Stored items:
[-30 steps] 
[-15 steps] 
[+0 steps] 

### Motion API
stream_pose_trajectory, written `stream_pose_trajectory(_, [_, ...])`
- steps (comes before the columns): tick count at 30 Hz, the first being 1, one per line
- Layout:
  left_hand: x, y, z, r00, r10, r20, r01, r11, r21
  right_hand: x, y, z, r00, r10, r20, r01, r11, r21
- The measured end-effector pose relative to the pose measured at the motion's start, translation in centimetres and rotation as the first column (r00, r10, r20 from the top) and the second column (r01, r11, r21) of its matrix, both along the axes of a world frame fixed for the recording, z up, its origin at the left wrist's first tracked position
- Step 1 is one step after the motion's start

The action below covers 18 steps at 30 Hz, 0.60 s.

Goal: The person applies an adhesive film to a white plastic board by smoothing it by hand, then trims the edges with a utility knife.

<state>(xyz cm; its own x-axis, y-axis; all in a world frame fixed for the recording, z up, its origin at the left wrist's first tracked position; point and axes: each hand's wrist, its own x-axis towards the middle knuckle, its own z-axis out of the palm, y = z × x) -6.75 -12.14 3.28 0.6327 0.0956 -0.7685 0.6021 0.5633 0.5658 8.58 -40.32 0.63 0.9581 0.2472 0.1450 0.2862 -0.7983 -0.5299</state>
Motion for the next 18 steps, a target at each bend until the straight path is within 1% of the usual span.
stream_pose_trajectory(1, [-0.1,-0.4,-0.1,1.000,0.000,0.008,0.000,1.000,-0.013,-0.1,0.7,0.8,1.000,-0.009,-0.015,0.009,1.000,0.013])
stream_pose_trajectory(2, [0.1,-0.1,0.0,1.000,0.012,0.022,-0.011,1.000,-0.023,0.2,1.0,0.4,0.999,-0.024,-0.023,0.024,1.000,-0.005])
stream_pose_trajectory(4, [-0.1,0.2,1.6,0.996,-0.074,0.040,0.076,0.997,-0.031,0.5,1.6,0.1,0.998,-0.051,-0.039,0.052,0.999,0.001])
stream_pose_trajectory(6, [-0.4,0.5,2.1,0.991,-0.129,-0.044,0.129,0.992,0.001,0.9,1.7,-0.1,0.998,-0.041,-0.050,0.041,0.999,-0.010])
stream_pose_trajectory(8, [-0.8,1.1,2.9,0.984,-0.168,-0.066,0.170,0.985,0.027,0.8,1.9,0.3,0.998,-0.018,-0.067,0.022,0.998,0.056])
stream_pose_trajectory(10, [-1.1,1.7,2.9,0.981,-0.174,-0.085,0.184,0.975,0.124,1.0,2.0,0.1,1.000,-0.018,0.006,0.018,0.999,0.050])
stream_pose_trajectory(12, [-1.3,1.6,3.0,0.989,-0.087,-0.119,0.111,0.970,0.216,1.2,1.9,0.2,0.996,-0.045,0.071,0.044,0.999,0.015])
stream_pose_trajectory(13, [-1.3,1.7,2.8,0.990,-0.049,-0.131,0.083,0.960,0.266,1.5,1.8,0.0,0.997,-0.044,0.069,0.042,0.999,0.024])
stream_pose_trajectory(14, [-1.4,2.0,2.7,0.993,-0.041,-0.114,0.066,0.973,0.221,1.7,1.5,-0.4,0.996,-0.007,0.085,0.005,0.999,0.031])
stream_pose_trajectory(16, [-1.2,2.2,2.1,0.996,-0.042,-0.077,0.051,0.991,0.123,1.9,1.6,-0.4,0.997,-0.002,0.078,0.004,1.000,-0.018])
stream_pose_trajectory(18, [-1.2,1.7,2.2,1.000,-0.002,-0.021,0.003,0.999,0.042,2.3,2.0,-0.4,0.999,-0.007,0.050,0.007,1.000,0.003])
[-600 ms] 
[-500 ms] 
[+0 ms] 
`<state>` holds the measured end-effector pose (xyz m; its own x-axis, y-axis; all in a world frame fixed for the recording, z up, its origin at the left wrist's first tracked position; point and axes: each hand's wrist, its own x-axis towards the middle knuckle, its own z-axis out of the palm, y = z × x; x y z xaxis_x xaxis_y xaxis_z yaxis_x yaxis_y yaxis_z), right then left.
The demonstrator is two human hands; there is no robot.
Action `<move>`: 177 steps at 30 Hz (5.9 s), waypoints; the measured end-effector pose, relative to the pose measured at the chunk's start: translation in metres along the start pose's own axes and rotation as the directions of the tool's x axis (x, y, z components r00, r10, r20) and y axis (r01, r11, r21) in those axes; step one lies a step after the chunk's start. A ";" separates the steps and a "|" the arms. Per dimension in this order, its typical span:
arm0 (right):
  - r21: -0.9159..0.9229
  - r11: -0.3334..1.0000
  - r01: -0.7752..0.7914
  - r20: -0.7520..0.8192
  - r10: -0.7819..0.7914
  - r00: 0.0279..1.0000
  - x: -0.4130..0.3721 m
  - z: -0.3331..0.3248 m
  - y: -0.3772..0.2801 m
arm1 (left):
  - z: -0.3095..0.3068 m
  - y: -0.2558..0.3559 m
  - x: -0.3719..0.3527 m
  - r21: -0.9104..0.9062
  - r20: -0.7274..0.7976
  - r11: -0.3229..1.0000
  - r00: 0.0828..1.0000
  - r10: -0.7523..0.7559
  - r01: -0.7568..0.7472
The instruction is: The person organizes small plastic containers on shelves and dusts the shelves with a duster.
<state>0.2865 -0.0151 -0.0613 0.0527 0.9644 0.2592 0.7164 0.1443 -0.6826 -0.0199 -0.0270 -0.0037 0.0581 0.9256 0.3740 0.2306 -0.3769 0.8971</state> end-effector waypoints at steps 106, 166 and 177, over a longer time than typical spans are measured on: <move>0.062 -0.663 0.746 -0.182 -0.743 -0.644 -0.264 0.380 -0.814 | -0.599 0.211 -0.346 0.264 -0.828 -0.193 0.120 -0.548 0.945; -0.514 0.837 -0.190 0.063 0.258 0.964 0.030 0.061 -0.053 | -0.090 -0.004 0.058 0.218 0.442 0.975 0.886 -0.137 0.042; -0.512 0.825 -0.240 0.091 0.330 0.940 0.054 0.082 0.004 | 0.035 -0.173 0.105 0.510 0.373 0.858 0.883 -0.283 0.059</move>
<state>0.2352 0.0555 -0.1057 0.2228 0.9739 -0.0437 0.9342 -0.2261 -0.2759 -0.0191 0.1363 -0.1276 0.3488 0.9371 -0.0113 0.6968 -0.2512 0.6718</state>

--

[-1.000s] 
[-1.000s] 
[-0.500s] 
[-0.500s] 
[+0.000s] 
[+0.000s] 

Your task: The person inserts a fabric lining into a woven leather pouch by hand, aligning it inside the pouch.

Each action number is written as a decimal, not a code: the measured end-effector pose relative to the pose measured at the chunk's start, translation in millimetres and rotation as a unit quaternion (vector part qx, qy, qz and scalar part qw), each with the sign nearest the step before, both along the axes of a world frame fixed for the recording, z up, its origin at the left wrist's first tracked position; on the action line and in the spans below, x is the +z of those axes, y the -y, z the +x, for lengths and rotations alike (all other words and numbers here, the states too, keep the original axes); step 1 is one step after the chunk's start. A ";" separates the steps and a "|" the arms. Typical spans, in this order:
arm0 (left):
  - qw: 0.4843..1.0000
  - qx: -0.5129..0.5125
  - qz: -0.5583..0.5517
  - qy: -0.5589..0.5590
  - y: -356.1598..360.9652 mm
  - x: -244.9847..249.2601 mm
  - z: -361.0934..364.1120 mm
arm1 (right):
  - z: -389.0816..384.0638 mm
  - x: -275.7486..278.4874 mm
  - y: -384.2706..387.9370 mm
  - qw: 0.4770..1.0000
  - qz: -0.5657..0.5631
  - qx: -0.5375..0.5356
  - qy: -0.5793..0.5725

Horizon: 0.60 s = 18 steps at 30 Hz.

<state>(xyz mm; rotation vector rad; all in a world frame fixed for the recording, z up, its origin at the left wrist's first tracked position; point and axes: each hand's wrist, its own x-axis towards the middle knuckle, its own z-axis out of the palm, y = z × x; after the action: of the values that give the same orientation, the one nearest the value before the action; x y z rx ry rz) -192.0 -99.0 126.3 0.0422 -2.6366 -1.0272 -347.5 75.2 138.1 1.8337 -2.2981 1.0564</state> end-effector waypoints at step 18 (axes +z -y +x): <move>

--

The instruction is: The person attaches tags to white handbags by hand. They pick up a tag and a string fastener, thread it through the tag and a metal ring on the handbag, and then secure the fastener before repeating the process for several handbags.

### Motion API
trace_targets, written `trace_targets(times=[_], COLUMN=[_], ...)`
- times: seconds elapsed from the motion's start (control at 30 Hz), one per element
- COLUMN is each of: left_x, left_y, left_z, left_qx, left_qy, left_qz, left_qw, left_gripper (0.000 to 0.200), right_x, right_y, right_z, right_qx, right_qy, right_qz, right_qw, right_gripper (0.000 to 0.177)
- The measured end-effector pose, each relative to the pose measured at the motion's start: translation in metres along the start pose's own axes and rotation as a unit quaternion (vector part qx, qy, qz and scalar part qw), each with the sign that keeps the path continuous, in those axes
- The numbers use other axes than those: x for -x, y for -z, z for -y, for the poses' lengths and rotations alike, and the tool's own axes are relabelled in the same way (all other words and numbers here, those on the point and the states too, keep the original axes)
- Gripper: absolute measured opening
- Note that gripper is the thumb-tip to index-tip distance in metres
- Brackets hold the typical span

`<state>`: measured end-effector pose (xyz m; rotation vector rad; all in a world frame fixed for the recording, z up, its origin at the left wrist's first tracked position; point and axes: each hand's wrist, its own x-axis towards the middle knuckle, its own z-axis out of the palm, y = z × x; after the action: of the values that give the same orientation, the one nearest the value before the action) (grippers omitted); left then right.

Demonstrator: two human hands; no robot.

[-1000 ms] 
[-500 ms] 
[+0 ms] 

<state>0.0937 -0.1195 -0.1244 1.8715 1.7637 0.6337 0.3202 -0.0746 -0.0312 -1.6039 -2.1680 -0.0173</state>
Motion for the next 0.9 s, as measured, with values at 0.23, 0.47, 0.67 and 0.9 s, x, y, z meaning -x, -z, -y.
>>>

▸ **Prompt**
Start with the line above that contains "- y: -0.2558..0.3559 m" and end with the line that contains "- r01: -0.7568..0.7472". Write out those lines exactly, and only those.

▸ **Output for this exercise**
  - y: -0.2558..0.3559 m
  - x: -0.3719..0.3527 m
  - r21: -0.9104..0.9062
  - r20: -0.7274..0.7976
  - r11: -0.3229..1.0000
  - r00: 0.0828..1.0000
  - r10: -0.7523..0.7559
  - r01: -0.7568..0.7472

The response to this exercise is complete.